→ TASK TO COMPLETE
Show all lines below holding the string "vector".

------------------------------------

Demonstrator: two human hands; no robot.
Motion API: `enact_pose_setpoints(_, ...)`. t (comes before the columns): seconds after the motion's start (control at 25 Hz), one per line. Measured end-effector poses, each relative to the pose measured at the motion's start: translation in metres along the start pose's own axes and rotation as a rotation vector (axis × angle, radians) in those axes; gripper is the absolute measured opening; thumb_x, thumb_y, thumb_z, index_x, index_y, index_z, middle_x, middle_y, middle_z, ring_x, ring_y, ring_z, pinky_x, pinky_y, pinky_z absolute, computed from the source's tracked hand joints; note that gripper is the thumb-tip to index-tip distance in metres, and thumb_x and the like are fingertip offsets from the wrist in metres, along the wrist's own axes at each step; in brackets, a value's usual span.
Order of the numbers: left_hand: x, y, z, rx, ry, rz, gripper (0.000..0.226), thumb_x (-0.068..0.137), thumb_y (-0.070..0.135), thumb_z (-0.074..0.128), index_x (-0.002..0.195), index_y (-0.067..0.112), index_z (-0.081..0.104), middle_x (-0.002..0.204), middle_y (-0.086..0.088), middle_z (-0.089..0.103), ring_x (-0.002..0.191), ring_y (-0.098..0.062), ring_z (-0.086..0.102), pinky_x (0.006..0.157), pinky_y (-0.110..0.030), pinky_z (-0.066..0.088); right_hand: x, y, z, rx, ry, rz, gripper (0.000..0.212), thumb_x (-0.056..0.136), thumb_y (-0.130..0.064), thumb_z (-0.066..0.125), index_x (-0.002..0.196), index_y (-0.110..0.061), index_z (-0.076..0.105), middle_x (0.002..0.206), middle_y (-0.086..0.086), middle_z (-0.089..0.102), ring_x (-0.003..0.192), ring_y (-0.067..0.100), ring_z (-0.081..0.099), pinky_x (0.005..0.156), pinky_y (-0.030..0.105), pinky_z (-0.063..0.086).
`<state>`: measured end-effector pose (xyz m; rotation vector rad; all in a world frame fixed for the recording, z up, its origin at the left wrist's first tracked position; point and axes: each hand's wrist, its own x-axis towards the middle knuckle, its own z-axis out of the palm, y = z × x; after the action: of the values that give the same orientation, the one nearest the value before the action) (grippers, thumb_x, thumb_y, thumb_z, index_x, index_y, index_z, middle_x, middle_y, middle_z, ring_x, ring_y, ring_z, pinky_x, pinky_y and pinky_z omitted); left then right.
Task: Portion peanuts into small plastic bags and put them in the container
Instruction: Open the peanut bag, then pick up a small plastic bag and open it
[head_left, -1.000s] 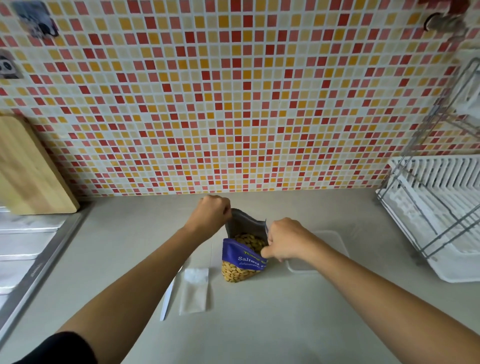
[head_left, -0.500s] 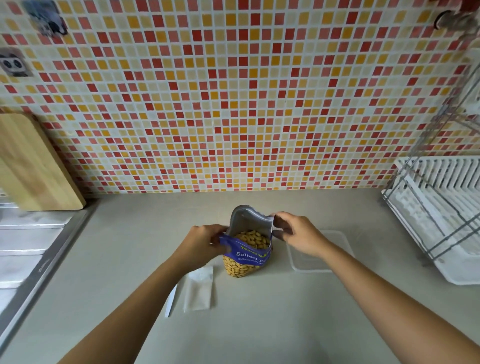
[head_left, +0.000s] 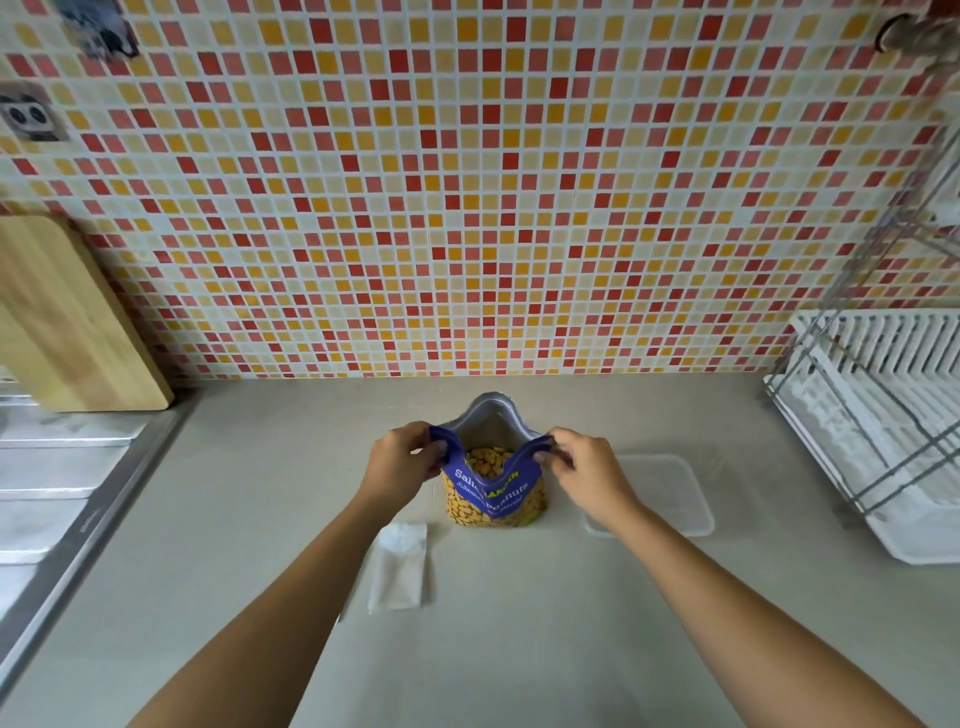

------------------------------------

→ EXERCISE SOLUTION
Motion API: `enact_pose_setpoints(_, ...)`. t (comes before the columns): seconds after the motion's start (control at 25 Hz), one per line. Measured end-effector poses, each relative to the pose measured at the motion's start: translation in metres along the start pose's own axes and rotation as a rotation vector (axis × angle, radians) in those axes; gripper is the absolute measured opening; thumb_x, thumb_y, thumb_z, index_x, index_y, index_z, middle_x, middle_y, middle_z, ring_x, ring_y, ring_z, pinky_x, pinky_y, pinky_z absolute, computed from the source's tracked hand joints; note that gripper is the thumb-tip to index-tip distance in metres, and thumb_x and the like are fingertip offsets from the wrist in metres, along the wrist's own axes at each step; in brackets, a value's usual span.
`<state>`: measured end-effector pose (xyz m; rotation vector rad; all in a world frame fixed for the recording, z up, its origin at the left wrist's first tracked position; point and axes: each hand's wrist, its own x-axis towards the middle knuckle, its own z-axis out of the palm, y = z × x; after the action: of the values that give the same orientation, the one nearest the value before the action) (grippers, thumb_x, thumb_y, thumb_z, index_x, index_y, index_z, middle_x, middle_y, middle_z, ring_x, ring_y, ring_z, pinky_x, pinky_y and pinky_z omitted); left then right.

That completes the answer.